Work request:
Copy out every line from the records that includes "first".

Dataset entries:
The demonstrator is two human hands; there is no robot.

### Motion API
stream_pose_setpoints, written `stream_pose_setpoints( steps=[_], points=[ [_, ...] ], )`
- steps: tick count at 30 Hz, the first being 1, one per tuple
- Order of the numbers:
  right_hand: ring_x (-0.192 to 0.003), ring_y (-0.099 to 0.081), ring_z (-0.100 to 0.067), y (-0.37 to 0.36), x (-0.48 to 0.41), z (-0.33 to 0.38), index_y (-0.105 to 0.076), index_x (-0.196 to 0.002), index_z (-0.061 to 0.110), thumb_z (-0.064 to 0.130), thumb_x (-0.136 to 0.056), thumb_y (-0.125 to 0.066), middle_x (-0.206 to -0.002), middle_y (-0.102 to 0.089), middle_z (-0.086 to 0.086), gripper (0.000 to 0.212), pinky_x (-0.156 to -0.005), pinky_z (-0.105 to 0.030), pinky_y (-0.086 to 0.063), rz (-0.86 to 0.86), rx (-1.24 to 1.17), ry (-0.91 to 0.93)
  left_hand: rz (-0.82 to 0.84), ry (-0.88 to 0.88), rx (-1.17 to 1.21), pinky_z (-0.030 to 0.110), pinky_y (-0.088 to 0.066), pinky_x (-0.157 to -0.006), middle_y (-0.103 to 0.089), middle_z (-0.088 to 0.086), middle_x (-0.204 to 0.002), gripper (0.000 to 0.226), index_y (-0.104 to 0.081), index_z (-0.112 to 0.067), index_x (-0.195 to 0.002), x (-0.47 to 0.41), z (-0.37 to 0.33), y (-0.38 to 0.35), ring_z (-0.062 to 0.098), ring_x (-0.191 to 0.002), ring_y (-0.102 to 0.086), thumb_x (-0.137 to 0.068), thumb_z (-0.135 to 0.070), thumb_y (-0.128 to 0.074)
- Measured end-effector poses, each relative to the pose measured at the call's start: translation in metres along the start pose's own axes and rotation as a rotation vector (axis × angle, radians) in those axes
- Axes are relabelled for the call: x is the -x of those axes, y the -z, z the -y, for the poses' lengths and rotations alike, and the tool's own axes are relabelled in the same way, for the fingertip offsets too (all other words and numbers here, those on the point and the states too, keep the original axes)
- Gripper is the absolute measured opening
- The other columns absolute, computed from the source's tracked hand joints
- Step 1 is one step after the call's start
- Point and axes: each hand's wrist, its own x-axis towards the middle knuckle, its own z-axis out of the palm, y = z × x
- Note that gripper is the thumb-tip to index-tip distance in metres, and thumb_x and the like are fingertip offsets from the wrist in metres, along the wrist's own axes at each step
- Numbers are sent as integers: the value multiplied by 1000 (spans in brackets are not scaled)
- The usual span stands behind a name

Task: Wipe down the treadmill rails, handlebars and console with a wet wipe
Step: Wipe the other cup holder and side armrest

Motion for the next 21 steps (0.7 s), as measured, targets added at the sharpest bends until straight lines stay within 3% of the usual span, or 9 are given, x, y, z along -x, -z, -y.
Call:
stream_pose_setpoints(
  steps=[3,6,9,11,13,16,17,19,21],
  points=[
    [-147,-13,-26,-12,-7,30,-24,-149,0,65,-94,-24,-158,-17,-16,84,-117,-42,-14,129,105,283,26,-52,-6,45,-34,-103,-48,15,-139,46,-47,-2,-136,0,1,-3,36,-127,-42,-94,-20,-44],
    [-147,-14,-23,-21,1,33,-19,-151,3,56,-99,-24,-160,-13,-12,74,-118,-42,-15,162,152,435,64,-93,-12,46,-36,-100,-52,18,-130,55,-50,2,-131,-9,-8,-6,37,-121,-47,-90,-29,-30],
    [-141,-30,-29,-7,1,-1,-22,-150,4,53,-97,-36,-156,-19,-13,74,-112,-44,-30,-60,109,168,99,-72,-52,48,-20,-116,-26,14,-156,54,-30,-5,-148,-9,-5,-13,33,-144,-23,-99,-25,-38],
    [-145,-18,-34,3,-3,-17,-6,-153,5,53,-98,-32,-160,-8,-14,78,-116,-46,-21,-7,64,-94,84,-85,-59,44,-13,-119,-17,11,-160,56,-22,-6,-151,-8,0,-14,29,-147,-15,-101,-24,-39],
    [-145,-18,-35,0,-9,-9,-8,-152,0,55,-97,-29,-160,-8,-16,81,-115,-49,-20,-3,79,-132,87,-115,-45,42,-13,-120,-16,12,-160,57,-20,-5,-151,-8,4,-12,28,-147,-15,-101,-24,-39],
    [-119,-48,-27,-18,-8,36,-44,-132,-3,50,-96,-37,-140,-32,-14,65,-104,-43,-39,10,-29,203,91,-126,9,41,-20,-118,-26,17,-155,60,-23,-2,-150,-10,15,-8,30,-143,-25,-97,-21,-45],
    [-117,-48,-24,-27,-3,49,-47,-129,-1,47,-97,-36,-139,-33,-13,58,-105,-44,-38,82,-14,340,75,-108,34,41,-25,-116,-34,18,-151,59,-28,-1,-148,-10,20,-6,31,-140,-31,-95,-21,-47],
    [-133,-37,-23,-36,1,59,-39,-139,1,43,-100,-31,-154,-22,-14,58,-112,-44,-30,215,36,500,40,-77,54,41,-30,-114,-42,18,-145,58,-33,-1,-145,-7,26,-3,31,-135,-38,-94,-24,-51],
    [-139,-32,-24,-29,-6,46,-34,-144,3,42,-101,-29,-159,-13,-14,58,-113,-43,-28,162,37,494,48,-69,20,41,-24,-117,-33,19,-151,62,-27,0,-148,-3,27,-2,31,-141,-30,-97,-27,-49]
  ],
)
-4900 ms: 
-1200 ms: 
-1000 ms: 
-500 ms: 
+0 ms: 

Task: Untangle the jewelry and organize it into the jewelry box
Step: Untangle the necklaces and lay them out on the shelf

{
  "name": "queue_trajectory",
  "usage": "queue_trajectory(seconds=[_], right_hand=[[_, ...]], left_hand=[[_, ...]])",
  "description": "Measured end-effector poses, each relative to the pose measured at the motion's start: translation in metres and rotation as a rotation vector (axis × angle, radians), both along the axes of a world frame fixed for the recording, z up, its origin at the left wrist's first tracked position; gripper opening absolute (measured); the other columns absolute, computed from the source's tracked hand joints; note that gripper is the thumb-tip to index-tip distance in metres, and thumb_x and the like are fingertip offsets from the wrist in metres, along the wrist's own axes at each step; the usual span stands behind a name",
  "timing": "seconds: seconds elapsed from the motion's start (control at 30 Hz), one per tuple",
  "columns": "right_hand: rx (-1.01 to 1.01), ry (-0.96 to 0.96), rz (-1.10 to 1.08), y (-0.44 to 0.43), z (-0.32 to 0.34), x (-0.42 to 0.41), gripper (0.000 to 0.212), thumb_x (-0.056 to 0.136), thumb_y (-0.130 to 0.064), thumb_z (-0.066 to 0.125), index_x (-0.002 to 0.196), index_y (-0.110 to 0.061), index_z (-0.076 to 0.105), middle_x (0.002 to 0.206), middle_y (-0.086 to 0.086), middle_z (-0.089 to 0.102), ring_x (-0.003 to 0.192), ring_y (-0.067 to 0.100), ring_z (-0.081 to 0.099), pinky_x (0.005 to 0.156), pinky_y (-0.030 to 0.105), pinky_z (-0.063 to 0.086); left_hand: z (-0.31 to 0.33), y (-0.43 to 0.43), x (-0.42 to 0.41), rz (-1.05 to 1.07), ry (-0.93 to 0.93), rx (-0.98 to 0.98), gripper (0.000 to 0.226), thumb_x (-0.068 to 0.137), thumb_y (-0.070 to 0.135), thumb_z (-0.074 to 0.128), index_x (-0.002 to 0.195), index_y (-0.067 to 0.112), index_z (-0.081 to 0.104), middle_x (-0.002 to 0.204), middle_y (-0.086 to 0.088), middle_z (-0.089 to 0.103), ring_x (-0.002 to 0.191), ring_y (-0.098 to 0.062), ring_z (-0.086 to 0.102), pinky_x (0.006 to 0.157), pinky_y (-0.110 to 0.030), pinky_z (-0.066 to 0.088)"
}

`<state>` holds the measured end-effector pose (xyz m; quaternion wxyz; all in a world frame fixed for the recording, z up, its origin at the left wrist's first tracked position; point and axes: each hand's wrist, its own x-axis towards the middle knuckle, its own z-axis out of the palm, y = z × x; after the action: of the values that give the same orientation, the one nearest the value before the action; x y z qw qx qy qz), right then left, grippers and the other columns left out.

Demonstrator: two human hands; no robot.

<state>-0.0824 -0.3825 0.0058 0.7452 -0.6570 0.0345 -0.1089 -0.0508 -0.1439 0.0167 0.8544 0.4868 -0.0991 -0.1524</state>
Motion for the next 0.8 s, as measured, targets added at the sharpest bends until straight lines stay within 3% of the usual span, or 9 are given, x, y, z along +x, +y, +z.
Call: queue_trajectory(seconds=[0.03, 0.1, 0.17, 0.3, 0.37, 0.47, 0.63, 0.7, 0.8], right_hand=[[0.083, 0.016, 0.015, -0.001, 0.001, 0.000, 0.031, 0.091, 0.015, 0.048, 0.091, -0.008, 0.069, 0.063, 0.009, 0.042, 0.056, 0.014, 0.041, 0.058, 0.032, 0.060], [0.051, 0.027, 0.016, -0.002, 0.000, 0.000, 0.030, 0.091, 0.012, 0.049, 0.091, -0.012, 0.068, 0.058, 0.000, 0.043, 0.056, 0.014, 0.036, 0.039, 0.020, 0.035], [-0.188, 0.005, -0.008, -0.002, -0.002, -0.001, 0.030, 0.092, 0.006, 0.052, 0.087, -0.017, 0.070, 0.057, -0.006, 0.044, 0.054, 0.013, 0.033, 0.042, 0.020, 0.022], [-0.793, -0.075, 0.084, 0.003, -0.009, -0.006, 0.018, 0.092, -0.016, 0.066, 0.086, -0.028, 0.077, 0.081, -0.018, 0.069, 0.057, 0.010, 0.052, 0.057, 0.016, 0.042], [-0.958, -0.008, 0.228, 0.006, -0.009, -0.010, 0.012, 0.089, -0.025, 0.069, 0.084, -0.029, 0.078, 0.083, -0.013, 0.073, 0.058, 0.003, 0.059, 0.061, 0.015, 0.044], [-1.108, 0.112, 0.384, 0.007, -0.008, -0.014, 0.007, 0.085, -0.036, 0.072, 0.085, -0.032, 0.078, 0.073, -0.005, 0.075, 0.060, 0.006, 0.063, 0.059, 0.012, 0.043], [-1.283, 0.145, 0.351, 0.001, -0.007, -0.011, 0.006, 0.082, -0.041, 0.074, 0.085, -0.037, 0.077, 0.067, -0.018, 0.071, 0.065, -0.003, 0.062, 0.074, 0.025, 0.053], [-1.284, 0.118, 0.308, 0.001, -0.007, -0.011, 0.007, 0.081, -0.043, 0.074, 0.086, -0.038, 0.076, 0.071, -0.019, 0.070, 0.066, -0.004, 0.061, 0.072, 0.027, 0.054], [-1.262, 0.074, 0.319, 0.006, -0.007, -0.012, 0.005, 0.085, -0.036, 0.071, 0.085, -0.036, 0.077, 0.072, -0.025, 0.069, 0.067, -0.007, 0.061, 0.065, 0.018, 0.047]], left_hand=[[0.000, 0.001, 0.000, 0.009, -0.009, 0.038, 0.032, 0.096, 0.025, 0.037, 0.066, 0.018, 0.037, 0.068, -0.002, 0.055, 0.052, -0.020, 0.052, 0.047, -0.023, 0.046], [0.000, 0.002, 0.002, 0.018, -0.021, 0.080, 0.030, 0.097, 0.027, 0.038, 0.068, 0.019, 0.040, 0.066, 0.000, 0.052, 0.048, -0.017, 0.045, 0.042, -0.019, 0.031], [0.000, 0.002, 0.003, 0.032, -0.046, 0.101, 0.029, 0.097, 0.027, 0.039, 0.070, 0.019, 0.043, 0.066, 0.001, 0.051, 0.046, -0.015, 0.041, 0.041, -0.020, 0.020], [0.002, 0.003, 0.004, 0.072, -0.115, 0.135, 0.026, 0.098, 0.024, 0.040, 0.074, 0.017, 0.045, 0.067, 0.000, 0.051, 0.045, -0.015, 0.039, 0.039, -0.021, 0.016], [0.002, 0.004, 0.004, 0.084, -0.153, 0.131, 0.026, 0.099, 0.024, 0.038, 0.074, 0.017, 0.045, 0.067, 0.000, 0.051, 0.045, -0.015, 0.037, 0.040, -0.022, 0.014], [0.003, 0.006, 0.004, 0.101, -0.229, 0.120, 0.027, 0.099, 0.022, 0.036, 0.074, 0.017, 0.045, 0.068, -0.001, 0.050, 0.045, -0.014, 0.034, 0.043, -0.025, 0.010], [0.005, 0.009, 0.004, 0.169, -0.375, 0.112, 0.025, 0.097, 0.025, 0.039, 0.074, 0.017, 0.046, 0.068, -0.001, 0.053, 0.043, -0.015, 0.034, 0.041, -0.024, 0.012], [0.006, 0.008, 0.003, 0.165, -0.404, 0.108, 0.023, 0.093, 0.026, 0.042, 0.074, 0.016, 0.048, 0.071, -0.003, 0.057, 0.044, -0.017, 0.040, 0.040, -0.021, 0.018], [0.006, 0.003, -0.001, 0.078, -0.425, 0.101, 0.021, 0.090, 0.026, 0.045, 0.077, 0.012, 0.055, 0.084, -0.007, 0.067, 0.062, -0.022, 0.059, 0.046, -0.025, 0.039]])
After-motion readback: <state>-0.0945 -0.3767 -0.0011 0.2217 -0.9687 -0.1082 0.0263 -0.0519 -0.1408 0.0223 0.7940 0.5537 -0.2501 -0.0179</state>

Expected answer:
- steps: tick count at 30 Hz, the first being 1, one per tuple
  "description": "Measured end-effector poses, each relative to the pose measured at the motion's start: translation in metres and rotation as a rotation vector (axis × angle, radians), both along the axes of a world frame fixed for the recording, z up, its origin at the left wrist's first tracked position; gripper opening absolute (measured); the other columns absolute, computed from the source's tracked hand joints; note that gripper is the thumb-tip to index-tip distance in metres, and thumb_x and the like are fingertip offsets from the wrist in metres, along the wrist's own axes at each step; the usual span stands behind a name",
`<state>` holds the measured end-effector pose (xyz m; quaternion wxyz; all in a world frame fixed for the recording, z up, its origin at the left wrist's first tracked position; point and axes: each hand's wrist, its own x-axis towards the middle knuckle, its own z-axis out of the palm, y = z × x; after the action: of the values that give the same orientation, the one nearest the value before the action; x y z qw qx qy qz), right then left, grippers and the other columns left out.

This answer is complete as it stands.